── Data shown

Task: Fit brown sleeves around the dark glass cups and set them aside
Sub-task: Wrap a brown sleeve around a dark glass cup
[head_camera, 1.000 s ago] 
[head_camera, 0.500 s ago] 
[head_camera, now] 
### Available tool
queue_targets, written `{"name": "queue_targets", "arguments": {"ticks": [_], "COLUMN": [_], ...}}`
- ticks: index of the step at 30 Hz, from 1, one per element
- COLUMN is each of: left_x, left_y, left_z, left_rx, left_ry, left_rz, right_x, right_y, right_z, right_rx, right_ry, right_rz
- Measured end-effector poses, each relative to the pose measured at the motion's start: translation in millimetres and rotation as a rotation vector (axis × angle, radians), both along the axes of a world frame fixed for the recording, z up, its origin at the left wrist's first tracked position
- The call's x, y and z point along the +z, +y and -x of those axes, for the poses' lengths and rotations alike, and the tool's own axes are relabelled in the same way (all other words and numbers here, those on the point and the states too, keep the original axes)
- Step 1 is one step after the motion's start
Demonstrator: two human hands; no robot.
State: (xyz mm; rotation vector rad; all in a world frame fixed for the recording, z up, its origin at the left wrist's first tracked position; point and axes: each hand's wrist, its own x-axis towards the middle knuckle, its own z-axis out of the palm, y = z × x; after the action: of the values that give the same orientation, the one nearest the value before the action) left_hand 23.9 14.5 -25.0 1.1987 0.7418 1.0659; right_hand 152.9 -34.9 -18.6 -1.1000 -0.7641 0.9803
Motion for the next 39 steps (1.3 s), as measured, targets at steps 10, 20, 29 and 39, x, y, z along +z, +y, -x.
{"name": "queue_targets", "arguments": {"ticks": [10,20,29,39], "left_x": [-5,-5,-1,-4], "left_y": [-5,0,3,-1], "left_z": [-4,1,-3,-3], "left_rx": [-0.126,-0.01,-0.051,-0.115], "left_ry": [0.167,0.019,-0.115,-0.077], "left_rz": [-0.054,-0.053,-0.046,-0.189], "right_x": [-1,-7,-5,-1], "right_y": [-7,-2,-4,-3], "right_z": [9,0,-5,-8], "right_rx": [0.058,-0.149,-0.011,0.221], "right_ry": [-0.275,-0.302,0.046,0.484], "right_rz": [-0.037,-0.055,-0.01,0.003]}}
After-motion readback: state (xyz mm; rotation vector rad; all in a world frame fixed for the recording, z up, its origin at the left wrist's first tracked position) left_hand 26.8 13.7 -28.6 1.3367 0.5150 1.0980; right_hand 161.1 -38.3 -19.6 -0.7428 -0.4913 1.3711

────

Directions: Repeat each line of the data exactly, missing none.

Result of this task:
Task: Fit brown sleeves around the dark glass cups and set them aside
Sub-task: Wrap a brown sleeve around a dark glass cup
[head_camera, 1.000 s ago] 
[head_camera, 0.500 s ago] 
[head_camera, now] 
### Available tool
queue_targets, written `{"name": "queue_targets", "arguments": {"ticks": [_], "COLUMN": [_], ...}}`
- ticks: index of the step at 30 Hz, from 1, one per element
- COLUMN is each of: left_x, left_y, left_z, left_rx, left_ry, left_rz, right_x, right_y, right_z, right_rx, right_ry, right_rz
- Measured end-effector poses, each relative to the pose measured at the motion's start: translation in millimetres and rotation as a rotation vector (axis × angle, radians), both along the axes of a world frame fixed for the recording, z up, its origin at the left wrist's first tracked position
- The call's x, y and z point along the +z, +y and -x of those axes, for the poses' lengths and rotations alike, and the tool's own axes are relabelled in the same way (all other words and numbers here, those on the point and the states too, keep the original axes)
- Step 1 is one step after the motion's start
Demonstrator: two human hands; no robot.
State: (xyz mm; rotation vector rad; all in a world frame fixed for the recording, z up, its origin at the left wrist's first tracked position; point and axes: each hand's wrist, its own x-axis towards the middle knuckle, its own z-axis out of the palm, y = z × x; after the action: of the values that give the same orientation, the one nearest the value before the action) left_hand 23.9 14.5 -25.0 1.1987 0.7418 1.0659; right_hand 152.9 -34.9 -18.6 -1.1000 -0.7641 0.9803
Motion for the next 39 steps (1.3 s), as measured, targets at steps 10, 20, 29 and 39, x, y, z along +z, +y, -x.
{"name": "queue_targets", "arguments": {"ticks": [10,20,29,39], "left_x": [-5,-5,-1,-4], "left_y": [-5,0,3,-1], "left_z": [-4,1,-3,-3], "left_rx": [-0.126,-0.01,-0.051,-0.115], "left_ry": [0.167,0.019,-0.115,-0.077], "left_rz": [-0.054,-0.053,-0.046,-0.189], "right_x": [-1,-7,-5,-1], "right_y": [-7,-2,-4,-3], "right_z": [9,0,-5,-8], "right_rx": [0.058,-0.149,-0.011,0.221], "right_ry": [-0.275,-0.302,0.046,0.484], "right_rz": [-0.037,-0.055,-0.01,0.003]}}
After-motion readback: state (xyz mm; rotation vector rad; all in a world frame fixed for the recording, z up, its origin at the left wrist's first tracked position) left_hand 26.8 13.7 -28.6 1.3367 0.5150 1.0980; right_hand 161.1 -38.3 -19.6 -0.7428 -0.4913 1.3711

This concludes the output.